→ **DATA LISTING**:
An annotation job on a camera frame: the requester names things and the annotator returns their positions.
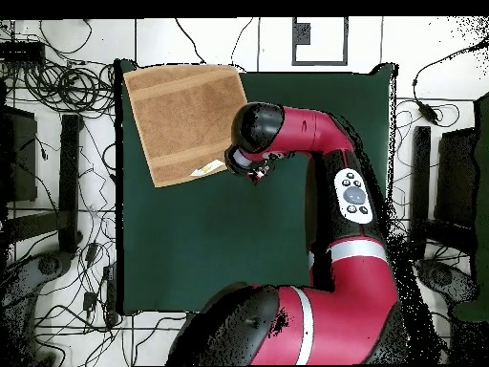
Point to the tan terry towel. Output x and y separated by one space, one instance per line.
183 122

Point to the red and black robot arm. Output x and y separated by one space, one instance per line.
298 130

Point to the dark green table cloth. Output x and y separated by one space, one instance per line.
229 229

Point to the dark grey square plate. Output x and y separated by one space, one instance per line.
303 34

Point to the black stand foot bar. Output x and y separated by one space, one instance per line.
69 183
419 172

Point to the black power adapter brick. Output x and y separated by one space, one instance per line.
427 111

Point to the small black power adapter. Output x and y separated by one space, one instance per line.
91 253
89 301

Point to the long black power strip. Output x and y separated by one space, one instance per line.
110 290

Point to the black equipment box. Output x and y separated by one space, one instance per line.
456 179
21 160

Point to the grey stand base with caster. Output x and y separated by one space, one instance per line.
443 277
49 264

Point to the grey square floor frame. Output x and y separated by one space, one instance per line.
320 62

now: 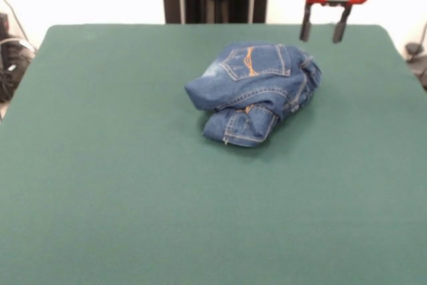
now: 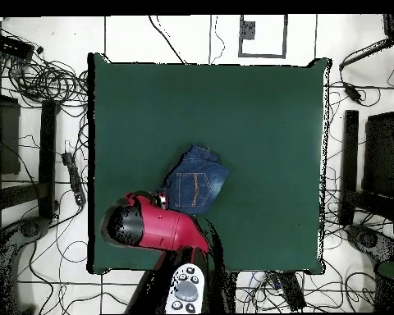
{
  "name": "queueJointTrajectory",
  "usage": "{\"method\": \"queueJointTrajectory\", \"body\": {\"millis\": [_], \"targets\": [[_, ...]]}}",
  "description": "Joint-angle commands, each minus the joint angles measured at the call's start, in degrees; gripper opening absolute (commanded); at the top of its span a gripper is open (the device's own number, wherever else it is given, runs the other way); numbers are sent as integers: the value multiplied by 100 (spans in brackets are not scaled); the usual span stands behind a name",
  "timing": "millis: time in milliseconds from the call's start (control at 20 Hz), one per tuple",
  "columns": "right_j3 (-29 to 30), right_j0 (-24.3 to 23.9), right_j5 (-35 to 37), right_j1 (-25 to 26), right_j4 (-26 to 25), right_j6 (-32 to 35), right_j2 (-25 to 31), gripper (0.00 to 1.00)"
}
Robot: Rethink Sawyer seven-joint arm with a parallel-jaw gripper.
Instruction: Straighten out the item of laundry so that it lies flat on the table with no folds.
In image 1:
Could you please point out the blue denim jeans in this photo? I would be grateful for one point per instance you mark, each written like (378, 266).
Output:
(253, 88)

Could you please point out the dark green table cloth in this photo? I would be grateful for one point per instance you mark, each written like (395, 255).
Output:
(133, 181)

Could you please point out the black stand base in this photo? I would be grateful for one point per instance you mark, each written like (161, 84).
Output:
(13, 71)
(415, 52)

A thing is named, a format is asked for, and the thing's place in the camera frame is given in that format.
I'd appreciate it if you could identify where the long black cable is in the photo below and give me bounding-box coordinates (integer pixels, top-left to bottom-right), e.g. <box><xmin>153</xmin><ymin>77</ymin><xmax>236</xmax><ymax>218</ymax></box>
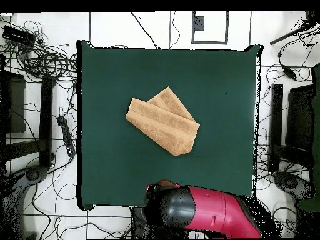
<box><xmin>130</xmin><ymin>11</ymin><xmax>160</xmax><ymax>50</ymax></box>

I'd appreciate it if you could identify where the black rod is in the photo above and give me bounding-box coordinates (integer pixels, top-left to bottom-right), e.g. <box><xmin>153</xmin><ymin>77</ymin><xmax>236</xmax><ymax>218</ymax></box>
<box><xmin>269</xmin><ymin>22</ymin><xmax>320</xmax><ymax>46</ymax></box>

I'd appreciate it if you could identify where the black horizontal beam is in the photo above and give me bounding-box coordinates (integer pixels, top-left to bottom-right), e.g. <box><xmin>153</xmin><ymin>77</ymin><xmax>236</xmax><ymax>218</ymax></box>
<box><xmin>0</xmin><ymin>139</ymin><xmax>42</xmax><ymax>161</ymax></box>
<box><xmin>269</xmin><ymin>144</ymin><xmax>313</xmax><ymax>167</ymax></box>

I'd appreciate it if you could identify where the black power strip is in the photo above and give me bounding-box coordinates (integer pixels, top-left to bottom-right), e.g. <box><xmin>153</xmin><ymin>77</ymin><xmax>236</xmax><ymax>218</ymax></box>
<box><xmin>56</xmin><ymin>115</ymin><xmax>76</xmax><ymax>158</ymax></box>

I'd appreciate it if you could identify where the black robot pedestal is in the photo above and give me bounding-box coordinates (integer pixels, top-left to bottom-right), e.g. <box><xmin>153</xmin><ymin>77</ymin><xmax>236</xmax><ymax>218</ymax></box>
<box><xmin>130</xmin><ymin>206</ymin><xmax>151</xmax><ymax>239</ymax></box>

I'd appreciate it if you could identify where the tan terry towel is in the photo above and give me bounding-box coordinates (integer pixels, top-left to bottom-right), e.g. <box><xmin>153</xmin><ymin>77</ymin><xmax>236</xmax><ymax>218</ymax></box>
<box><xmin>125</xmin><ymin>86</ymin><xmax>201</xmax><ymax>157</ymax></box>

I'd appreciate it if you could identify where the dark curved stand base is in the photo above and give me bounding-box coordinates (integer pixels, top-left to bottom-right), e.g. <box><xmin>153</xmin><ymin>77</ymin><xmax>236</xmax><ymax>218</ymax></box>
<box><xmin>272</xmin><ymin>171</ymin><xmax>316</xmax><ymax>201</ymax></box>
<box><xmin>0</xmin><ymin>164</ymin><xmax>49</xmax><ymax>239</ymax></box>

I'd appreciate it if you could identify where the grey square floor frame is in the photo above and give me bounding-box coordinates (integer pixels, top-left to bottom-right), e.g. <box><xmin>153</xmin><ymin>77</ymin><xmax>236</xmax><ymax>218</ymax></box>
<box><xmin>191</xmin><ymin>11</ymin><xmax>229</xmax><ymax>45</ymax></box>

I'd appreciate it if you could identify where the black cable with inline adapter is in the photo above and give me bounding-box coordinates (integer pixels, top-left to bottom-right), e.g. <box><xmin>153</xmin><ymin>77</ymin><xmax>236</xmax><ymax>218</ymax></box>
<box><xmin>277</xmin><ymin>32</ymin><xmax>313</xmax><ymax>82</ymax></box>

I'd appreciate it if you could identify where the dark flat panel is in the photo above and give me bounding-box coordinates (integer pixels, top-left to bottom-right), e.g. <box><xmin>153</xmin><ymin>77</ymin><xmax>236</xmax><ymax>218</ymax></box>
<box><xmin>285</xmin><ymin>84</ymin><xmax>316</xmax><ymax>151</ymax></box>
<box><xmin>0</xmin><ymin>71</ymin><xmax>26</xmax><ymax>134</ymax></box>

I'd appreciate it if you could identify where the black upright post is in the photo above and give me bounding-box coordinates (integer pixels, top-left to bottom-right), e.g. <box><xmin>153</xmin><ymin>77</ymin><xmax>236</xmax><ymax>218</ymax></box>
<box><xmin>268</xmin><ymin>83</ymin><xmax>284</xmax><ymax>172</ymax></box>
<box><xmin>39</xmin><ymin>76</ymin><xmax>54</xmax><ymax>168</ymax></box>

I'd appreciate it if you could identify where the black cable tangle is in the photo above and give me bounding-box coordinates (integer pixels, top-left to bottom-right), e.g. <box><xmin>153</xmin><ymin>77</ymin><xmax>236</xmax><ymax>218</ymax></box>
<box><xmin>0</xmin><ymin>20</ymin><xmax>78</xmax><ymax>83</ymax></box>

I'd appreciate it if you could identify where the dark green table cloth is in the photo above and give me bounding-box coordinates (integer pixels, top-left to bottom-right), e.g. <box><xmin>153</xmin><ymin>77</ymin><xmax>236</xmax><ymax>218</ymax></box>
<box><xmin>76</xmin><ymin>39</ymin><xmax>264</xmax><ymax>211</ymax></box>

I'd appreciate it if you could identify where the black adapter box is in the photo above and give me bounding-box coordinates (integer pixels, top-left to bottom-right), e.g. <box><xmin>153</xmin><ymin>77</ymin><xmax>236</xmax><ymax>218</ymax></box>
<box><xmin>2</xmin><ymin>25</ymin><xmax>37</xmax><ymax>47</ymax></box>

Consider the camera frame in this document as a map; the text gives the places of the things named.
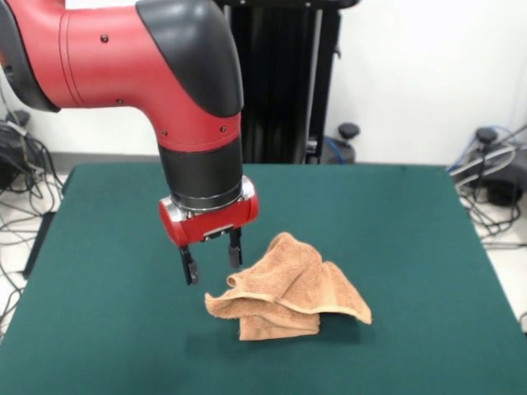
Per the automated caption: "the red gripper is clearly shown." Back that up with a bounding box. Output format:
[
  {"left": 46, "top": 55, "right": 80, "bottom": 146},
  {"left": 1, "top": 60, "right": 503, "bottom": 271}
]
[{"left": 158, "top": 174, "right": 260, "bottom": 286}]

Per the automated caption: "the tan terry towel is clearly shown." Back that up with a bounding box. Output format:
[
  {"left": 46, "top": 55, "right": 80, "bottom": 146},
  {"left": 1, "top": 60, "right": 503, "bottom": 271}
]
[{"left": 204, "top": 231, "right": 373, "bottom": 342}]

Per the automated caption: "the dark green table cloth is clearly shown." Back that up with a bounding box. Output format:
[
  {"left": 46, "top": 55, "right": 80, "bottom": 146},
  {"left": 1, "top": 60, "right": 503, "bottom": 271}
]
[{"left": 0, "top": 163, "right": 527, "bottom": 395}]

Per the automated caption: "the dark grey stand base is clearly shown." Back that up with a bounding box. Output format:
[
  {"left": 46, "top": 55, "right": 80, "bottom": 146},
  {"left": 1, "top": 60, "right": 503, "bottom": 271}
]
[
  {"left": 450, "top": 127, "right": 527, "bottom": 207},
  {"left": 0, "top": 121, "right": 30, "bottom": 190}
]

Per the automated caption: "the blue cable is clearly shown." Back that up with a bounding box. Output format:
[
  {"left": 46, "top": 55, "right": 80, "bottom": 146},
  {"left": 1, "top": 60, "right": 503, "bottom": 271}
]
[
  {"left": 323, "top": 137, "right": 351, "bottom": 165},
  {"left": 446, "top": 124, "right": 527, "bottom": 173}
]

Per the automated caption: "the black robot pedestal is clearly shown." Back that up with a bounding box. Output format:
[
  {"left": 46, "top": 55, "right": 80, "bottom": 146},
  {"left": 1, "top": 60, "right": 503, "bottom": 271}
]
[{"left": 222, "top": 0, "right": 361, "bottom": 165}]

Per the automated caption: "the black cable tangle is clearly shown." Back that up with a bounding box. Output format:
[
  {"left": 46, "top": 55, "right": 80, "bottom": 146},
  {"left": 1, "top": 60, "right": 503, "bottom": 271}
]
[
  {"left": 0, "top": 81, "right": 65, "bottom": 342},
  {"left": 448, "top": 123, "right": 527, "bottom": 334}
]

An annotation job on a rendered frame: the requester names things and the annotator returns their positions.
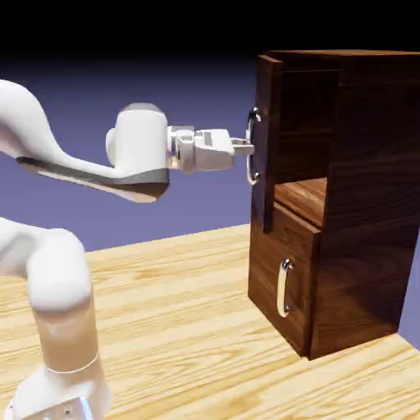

→ **WHAT NEEDS TO BE DONE**: Scan the records above for the word "format". Copy each line that has it.

→ **TASK OUTPUT**:
A thing is named, a format is asked for, and the thing's place in the camera frame is given in that format.
Per the automated caption: "the red gripper is clearly shown." Back that up with a bounding box. Output format:
Per the automated caption: "the tan terry towel is clearly shown." Back that up with a bounding box. Output format:
Per the automated caption: "the dark green table cloth is clearly shown." Back that up with a bounding box. Output format:
Per the automated caption: "the dark grey stand base is clearly shown." Back that up with a bounding box. Output format:
Per the automated caption: "the blue cable is clearly shown." Back that up with a bounding box. Output format:
Per the automated caption: "the black robot pedestal is clearly shown." Back that up with a bounding box. Output format:
Per the automated caption: "the black cable tangle is clearly shown." Back that up with a bounding box. Output format:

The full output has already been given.